> RAW DATA
■ ■ ■ ■

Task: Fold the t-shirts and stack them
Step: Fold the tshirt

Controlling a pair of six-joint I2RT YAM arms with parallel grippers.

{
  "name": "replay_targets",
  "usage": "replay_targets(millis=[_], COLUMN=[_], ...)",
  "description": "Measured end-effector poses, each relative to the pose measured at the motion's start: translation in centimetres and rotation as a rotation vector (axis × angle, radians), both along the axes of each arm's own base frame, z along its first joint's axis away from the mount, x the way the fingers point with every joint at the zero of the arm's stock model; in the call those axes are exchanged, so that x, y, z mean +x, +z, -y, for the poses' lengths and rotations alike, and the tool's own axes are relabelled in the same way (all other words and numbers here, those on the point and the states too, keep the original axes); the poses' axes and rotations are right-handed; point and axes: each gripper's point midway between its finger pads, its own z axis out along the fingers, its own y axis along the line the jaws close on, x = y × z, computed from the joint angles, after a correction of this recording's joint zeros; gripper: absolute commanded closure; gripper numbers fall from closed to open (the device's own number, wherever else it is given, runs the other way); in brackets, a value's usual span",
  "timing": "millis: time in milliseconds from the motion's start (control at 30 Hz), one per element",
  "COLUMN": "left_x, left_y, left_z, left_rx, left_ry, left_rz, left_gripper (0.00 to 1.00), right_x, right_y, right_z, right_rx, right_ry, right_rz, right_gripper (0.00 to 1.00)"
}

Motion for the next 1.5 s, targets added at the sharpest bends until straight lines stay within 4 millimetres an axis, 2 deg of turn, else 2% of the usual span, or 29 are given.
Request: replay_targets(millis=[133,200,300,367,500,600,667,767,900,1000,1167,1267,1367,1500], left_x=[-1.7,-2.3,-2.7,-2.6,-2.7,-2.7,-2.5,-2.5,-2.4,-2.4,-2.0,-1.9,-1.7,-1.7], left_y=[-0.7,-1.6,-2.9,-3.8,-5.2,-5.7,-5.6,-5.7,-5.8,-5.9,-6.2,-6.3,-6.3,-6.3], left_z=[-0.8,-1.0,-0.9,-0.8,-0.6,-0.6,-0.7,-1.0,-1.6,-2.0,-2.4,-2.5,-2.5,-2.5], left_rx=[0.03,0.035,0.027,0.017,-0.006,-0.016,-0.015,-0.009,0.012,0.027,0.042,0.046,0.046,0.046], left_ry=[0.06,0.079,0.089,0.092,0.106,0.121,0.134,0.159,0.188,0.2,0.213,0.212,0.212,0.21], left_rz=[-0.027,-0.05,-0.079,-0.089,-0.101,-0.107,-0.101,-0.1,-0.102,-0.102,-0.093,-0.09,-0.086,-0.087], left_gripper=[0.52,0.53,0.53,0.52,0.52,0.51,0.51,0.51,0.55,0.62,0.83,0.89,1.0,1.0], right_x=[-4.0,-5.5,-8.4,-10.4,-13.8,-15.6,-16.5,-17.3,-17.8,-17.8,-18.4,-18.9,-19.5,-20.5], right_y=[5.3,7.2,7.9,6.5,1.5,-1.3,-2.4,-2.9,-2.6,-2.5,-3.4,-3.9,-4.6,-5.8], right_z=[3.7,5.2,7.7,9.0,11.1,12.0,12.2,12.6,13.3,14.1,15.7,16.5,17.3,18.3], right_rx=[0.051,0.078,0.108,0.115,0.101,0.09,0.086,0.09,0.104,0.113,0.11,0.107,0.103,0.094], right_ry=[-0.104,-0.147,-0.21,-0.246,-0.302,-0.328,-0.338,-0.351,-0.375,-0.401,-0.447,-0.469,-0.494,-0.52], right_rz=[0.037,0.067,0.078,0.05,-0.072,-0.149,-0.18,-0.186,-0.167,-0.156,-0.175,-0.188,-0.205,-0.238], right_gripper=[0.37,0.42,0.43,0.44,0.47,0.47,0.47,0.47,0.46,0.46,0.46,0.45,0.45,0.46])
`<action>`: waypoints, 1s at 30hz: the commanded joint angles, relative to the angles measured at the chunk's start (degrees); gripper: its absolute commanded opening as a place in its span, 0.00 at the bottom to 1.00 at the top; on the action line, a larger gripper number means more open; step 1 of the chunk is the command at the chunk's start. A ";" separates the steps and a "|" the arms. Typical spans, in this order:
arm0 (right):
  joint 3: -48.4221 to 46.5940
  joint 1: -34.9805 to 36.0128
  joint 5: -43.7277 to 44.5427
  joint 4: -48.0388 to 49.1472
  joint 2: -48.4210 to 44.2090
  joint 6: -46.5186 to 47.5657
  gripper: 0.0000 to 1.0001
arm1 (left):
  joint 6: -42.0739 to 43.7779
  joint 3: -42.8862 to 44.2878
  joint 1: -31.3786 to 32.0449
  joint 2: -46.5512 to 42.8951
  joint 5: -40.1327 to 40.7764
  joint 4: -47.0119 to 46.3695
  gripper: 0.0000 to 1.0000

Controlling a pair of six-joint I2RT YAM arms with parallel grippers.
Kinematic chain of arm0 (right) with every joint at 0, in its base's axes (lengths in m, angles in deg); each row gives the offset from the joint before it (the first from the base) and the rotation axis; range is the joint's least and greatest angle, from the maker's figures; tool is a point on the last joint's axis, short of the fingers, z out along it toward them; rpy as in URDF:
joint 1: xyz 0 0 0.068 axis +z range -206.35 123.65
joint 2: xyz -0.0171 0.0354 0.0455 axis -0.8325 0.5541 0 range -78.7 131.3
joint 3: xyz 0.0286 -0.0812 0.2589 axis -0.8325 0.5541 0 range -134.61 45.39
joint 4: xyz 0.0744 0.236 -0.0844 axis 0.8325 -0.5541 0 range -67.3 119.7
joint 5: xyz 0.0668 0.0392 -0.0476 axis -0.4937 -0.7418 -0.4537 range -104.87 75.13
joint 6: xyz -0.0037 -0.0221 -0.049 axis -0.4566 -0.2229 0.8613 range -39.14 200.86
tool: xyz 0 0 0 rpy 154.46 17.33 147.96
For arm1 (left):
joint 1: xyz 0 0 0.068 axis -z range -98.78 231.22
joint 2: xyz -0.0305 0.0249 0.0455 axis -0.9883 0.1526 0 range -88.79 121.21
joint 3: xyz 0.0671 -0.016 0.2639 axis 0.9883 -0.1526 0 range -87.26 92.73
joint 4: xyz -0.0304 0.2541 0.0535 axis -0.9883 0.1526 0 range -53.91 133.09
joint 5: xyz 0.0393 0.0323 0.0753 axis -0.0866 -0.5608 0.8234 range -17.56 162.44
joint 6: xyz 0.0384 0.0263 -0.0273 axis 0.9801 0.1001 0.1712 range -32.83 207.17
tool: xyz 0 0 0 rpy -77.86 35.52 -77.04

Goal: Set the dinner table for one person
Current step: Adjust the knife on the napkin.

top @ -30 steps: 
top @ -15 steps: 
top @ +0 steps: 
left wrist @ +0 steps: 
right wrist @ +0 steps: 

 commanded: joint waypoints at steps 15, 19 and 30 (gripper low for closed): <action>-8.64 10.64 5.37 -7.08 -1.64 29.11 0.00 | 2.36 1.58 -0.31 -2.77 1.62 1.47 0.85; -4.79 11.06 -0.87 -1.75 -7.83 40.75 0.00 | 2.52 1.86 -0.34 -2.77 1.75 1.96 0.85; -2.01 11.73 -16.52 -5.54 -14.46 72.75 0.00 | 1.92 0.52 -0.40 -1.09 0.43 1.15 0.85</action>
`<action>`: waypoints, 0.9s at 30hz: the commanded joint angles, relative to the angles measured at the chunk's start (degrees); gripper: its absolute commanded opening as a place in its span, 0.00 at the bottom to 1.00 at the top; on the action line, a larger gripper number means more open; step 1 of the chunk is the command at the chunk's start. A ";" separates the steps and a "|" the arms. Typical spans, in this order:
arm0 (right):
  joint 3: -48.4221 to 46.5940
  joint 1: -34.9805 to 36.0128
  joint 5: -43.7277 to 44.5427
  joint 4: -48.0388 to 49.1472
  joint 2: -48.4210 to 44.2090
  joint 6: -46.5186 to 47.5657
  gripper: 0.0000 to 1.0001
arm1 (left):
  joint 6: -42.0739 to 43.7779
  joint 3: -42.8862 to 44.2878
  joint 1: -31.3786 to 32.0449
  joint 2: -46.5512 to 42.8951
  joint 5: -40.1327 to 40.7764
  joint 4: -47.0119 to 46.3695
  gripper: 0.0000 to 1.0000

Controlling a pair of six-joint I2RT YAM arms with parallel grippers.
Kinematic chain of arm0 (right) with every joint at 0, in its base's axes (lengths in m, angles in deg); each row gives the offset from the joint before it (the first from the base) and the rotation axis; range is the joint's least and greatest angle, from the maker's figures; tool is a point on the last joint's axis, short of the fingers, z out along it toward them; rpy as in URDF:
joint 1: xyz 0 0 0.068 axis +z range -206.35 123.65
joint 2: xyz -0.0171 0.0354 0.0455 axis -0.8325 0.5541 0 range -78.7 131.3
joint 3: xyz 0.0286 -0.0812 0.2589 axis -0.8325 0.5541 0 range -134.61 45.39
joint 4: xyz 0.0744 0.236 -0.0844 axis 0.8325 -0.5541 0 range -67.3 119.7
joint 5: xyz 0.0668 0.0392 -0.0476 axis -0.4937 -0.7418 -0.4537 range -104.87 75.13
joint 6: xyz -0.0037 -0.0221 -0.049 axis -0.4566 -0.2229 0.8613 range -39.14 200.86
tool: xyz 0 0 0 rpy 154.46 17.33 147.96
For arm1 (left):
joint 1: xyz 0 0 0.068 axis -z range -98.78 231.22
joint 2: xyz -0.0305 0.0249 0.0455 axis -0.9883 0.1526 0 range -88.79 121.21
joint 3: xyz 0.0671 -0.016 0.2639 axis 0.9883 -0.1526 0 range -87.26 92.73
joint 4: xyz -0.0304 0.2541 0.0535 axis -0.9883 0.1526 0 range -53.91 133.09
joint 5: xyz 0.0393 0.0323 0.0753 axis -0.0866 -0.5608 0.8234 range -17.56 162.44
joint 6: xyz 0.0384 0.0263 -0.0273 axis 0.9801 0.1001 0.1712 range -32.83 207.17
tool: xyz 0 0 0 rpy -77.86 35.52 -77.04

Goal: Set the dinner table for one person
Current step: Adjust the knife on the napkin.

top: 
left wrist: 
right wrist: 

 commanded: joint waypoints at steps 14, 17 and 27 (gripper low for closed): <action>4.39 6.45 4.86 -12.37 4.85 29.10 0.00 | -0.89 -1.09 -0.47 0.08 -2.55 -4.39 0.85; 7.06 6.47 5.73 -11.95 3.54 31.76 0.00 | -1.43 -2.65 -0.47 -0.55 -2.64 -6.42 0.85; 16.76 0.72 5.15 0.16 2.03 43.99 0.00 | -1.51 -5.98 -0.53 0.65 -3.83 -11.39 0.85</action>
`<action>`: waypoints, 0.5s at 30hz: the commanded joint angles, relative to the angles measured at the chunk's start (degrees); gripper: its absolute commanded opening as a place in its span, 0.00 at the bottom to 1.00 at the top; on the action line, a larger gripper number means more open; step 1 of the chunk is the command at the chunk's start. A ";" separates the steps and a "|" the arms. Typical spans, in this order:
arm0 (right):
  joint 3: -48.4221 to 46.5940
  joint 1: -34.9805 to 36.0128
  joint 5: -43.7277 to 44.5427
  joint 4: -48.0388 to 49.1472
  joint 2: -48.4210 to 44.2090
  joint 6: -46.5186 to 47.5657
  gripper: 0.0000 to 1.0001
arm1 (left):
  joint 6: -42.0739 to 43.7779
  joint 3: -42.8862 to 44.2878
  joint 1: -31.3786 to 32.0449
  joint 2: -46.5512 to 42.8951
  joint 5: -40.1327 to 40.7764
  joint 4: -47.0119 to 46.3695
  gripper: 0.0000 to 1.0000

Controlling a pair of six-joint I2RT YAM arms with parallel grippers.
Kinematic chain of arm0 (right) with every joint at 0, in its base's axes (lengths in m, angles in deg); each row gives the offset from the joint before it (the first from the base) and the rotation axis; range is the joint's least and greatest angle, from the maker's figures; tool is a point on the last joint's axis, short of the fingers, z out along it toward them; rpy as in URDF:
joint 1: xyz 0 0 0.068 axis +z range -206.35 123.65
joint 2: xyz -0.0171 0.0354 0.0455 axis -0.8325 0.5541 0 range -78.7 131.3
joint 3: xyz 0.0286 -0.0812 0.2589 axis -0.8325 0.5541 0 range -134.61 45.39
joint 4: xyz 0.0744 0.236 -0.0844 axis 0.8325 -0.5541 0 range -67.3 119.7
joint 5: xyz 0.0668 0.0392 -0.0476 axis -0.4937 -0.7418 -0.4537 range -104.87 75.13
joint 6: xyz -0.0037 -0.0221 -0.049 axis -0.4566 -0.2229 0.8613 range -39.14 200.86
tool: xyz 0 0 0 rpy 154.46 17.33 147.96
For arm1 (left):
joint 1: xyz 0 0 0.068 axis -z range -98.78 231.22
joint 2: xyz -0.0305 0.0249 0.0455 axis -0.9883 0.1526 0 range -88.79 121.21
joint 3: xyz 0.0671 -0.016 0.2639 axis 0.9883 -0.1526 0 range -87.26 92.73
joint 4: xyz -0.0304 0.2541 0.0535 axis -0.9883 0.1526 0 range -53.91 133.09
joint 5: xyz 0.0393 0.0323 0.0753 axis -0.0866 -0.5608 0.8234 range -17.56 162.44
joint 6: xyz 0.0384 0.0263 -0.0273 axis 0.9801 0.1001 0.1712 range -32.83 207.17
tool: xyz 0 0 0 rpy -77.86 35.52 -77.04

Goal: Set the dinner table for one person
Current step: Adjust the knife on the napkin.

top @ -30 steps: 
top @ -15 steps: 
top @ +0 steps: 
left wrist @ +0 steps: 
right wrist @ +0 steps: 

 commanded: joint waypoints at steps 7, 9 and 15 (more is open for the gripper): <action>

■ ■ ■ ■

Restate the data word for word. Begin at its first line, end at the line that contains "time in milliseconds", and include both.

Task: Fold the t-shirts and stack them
Step: Fold the tshirt

Controlling a pair of six-joint I2RT YAM arms with parallel grippers.

{
  "name": "replay_targets",
  "usage": "replay_targets(millis=[_], COLUMN=[_], ...)",
  "description": "Measured end-effector poses, each relative to the pose measured at the motion's start: translation in centimetres and rotation as a rotation vector (axis × angle, radians), both along the axes of each arm's own base frame, z along its first joint's axis away from the mount, x the way the fingers point with every joint at the zero of the arm's stock model; in the call those axes are exchanged, so that x, y, z mean +x, +z, -y, for the poses' lengths and rotations alike, and the tool's own axes are relabelled in the same way (all other words and numbers here, those on the point and the states too, keep the original axes); the poses' axes and rotations are right-handed; point and axes: each gripper's point midway between its finger pads, its own z axis out along the fingers, its own y axis along the line the jaws close on, x = y × z, computed from the joint angles, after a correction of this recording's joint zeros; gripper: absolute commanded closure; gripper numbers fall from closed to open (the device's own number, wherever else it is given, runs the other way); in brackets, a value's usual span",
  "timing": "millis: time in milliseconds from the motion's start (control at 30 Hz), one per element",

No further output is expected here.